Only intervene if the rules are being persistently broken.

Focus: Some theories view goals as being crucial for a person’s subjective well-being. According to a quote attributed to Albert Einstein, “If you want to live a happy life, bind it to a goal, not to people or things.”

Studies reveal that having a goal gives us a sense of purpose and meaning even if we are unsuccessful in achieving it.

Our modern lives have caused a surge of all kinds of problems with a focus on people of all ages.

It’s crucial to talk about how the internet can interfere with daily life since screens offer quick satisfaction, which makes it difficult to put them down and concentrate on less interesting chores, said McCarthy.

She recommends having family time and meals without any screens. Encourage physical hobbies that don’t require screens like cooking, baking, constructing things, sewing, crocheting, sketching, painting, and gardening.

Talk: Discussing your feelings assures you that what you’re going through is real and significant to you.
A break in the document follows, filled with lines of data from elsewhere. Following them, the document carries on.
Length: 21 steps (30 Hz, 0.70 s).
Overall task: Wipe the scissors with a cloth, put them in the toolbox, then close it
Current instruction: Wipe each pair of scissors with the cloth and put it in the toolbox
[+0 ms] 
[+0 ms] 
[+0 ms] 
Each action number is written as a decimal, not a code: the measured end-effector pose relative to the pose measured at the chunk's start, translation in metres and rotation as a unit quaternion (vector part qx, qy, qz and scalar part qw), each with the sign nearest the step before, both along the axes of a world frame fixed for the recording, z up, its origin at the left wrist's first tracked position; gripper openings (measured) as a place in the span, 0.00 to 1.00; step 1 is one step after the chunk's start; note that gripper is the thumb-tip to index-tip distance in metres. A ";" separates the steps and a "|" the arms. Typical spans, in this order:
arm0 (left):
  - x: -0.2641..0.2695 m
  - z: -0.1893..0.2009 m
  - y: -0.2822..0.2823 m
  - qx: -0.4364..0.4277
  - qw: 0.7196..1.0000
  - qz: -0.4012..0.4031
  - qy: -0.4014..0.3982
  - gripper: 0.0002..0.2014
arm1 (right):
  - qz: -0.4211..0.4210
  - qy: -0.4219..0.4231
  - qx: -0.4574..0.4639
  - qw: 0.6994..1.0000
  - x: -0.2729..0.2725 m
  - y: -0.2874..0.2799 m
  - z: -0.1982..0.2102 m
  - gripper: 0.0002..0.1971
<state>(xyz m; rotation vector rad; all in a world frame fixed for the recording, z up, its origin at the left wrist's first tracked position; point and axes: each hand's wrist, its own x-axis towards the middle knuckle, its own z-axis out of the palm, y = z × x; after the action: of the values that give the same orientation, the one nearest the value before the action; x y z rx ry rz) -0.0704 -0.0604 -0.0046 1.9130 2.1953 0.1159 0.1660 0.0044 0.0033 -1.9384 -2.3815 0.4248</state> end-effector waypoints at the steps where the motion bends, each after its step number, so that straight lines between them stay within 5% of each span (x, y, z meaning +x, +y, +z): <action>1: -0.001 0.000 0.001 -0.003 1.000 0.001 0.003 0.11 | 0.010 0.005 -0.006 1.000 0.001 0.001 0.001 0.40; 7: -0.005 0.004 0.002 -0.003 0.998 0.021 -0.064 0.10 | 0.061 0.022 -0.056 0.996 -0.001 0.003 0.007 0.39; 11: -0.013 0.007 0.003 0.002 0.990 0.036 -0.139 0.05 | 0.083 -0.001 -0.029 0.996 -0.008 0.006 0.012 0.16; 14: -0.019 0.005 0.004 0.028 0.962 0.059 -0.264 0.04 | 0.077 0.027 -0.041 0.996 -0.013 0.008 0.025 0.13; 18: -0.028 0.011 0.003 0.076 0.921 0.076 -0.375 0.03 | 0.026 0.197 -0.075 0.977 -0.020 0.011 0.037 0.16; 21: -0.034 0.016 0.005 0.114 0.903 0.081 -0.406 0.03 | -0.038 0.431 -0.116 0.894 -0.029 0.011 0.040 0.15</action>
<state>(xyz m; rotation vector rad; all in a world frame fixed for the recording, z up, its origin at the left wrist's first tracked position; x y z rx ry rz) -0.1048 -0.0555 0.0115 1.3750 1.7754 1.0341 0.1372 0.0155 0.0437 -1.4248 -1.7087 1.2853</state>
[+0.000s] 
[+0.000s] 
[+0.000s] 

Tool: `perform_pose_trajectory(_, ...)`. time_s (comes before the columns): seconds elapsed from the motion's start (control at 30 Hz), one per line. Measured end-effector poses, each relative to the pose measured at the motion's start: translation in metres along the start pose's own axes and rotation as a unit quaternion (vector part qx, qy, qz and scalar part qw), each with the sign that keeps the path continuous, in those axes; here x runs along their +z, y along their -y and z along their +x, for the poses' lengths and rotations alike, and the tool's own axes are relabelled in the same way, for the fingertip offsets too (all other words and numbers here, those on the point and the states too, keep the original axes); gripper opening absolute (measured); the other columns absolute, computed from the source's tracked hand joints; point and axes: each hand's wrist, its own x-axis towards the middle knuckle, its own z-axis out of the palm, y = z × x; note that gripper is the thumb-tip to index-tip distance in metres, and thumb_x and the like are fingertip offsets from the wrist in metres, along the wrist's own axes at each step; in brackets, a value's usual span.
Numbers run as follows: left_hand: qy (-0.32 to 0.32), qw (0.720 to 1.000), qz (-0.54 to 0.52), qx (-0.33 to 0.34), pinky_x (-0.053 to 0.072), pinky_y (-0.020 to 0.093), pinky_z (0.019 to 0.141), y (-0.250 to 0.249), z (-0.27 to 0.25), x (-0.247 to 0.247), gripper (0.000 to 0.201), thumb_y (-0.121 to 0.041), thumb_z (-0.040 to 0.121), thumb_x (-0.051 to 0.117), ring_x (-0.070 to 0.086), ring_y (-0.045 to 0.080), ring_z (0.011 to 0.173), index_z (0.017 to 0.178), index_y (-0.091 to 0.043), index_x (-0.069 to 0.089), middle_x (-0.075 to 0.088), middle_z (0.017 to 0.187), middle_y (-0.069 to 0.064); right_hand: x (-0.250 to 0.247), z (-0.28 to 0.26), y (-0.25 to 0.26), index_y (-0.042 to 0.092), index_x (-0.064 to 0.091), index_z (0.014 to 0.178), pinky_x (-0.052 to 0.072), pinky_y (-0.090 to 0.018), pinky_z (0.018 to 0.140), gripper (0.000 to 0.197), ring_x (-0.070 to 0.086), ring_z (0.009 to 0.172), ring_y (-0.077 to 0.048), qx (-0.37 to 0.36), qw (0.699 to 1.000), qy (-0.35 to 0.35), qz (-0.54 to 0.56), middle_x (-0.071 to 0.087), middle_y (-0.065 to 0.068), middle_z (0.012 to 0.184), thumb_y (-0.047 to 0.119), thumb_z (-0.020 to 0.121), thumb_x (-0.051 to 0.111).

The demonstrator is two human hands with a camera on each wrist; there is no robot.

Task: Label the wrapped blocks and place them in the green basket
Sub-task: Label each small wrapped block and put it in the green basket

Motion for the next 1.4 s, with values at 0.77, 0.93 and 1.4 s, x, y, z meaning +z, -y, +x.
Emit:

The mere act of verbalising feelings reduced the intensity of brain activity in the amygdala, one of the primary regions of the brain involved in processing emotional reactions, according to research done using brain imaging techniques.

According to this research, discussing feelings and using coping techniques like deep breathing, removing yourself from the situation, and yelling into a pillow can all help you better manage your emotions.
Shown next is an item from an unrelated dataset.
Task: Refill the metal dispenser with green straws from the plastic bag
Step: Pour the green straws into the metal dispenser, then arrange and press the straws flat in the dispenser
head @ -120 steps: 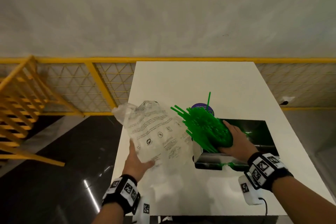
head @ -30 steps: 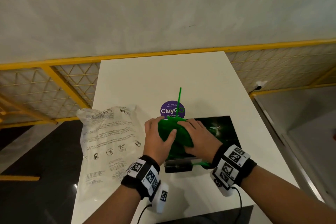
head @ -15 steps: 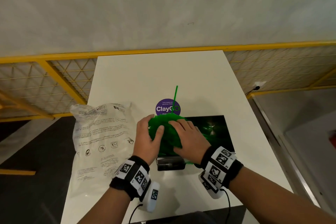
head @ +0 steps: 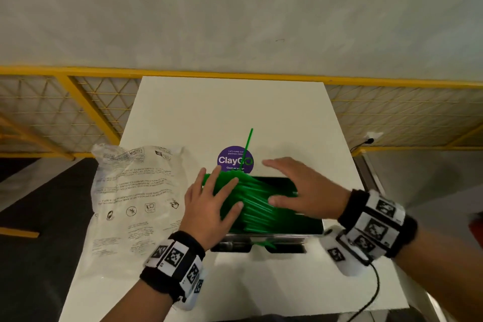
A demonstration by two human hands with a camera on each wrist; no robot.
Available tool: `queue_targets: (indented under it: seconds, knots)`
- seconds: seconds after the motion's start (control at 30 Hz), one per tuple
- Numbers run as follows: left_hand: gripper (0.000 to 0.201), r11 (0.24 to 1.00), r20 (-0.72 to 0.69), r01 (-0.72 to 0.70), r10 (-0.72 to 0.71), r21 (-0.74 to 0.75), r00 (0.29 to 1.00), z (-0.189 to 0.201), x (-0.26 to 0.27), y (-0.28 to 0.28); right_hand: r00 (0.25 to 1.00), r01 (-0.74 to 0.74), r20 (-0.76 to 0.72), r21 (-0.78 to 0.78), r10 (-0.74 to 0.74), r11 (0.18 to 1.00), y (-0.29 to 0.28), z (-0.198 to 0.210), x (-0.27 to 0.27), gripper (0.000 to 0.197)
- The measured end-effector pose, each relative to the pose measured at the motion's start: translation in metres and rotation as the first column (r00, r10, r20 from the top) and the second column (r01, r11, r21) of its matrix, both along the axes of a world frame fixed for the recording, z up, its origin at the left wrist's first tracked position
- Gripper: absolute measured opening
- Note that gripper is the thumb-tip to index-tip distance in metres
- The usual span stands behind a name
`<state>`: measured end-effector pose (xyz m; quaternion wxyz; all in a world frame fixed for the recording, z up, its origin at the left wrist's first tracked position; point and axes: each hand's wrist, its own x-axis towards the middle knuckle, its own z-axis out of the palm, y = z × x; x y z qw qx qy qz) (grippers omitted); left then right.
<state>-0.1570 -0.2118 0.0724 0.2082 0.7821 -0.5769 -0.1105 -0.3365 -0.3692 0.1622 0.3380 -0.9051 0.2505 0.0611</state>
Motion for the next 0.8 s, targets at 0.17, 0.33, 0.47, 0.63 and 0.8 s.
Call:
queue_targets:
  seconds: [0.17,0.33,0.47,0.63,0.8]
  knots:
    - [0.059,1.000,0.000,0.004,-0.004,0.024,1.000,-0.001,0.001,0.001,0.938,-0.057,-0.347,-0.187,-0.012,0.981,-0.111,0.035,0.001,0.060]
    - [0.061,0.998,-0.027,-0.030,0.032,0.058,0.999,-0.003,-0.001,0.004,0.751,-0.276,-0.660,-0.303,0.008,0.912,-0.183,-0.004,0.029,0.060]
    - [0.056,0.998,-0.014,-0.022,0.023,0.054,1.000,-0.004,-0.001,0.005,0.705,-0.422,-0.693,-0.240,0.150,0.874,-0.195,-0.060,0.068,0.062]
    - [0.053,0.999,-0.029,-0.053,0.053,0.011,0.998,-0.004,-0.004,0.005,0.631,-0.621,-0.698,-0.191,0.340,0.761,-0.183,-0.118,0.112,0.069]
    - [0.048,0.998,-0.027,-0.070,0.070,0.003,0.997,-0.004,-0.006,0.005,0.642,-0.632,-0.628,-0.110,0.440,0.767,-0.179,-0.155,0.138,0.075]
Awareness: Teens can be very aware — but most of their world. Help them learn to see beyond that.

Discuss current affairs and newsworthy topics. Discuss how things affect people in particular and how different people may see them in various ways.

Take your teen on outings; even a short stroll in the park or trip to a nearby town might offer them the chance to look around and notice things they might otherwise miss.
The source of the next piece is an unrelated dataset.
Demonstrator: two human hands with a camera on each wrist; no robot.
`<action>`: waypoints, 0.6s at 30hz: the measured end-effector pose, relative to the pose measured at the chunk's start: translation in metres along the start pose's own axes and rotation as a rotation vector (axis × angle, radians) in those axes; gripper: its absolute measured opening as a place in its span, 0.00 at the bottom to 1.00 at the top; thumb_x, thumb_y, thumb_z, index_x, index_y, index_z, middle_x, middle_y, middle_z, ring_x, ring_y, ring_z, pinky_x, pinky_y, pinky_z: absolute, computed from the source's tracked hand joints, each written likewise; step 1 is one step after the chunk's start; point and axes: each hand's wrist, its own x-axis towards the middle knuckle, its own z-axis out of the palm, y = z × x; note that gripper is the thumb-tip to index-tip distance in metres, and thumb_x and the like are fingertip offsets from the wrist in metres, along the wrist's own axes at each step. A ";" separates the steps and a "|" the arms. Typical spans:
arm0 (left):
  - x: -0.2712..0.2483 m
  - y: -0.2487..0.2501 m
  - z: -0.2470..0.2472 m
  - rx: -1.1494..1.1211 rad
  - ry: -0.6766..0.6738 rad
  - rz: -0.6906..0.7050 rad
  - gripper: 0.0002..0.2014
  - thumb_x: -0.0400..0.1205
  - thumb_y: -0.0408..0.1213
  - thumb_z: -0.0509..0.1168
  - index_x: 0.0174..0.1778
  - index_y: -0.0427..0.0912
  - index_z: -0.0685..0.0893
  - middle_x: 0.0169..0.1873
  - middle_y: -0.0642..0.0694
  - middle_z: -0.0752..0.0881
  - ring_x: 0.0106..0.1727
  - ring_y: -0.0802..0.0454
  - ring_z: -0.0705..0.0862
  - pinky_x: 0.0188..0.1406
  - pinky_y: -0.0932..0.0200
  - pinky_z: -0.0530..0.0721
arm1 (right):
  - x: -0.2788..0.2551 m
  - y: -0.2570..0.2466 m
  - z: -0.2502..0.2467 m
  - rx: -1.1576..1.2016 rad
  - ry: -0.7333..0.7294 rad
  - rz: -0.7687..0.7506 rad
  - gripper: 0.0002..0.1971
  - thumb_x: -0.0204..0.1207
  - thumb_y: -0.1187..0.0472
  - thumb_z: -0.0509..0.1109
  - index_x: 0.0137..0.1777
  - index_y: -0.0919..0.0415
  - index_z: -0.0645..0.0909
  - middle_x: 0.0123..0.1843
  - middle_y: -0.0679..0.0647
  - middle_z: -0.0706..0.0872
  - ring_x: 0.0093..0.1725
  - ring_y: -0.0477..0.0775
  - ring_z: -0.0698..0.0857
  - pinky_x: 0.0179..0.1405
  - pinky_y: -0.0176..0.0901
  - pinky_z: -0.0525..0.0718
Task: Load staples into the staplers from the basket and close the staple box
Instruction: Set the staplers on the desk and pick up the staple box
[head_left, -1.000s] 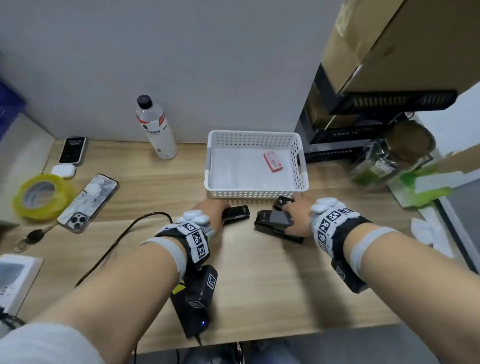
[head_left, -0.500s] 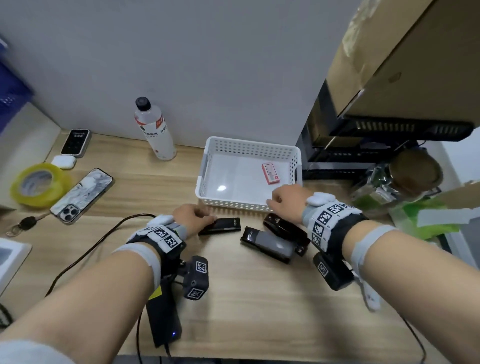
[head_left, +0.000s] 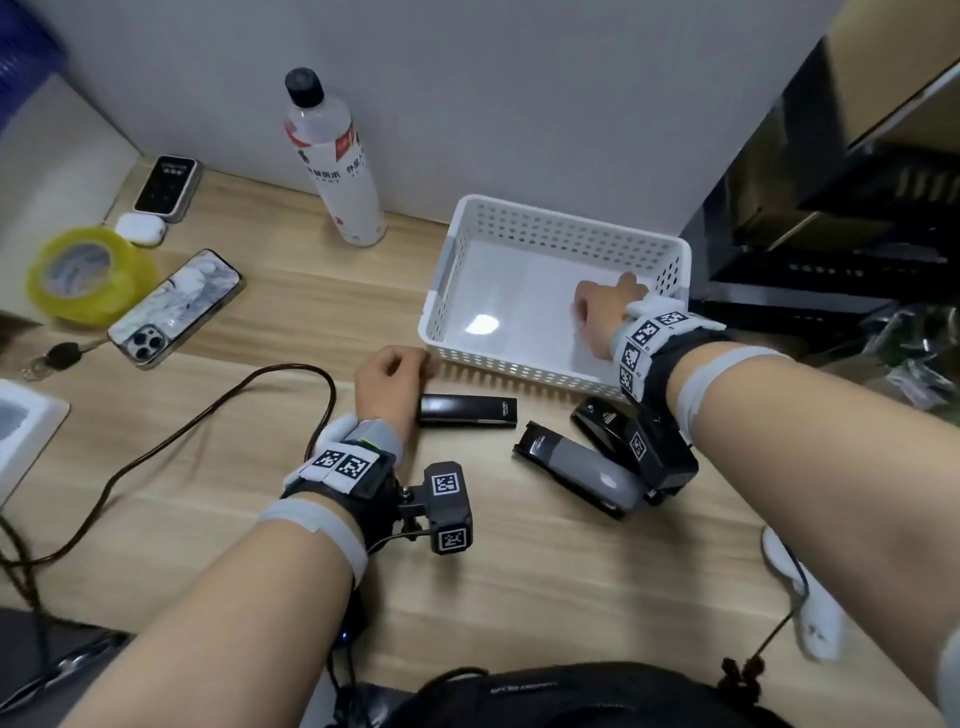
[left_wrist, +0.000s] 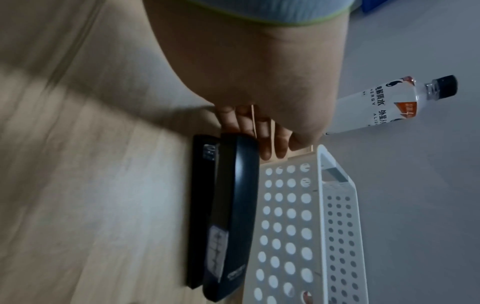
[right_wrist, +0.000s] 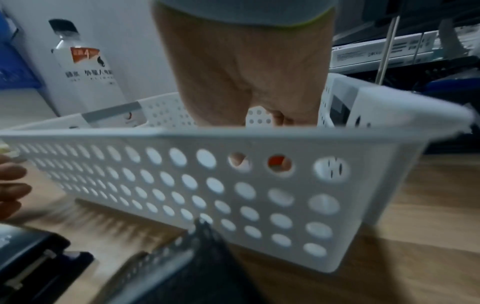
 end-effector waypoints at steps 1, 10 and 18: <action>0.003 -0.007 -0.001 -0.015 0.005 0.001 0.07 0.67 0.46 0.69 0.33 0.49 0.91 0.40 0.39 0.92 0.53 0.36 0.90 0.63 0.38 0.85 | -0.003 -0.002 0.004 0.031 0.019 -0.003 0.11 0.79 0.62 0.62 0.59 0.51 0.75 0.60 0.61 0.74 0.50 0.63 0.79 0.57 0.58 0.83; -0.011 0.004 0.006 -0.067 -0.092 0.124 0.08 0.78 0.36 0.66 0.35 0.42 0.87 0.33 0.45 0.87 0.38 0.50 0.82 0.45 0.54 0.82 | -0.088 -0.049 -0.032 0.730 0.180 -0.212 0.22 0.73 0.70 0.68 0.63 0.53 0.67 0.53 0.61 0.82 0.45 0.61 0.84 0.43 0.56 0.84; -0.011 -0.028 0.022 -0.131 0.039 0.400 0.10 0.80 0.38 0.65 0.41 0.37 0.87 0.32 0.53 0.86 0.34 0.61 0.79 0.39 0.61 0.78 | -0.153 -0.071 0.041 0.729 0.157 -0.395 0.28 0.72 0.67 0.72 0.71 0.46 0.75 0.56 0.53 0.85 0.50 0.55 0.84 0.51 0.47 0.83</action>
Participate in volunteer activities as a family and teach teens how they can change the world.

Establish family check-in traditions. Give everyone a chance to share their day’s experiences.

Flexibility: Life throws curve balls all the time, and teens need to be able to adjust.

McCarthy continues by advising guardians and parents not to be overly strict about their teen’s routines. It’s crucial to assist them in setting priorities and determining which tasks can be skipped or delayed when a positive or negative event occurs.

Encourage some spontaneity. This is also about learning to set priorities and avoiding becoming too accustomed to a routine. Set a good example. Be spontaneous yourself, and don’t let scheduling issues upset you. Adjust your plans.

“Any time you let your teen do something, there is a reasonable chance that they will fail. Resist the urge to jump in right away.

“While it’s important to have your child’s back (now and for the rest of their life), sometimes teens need to fail to learn. Give them a chance to figure it out themselves before you offer help. They may just surprise you,” she said.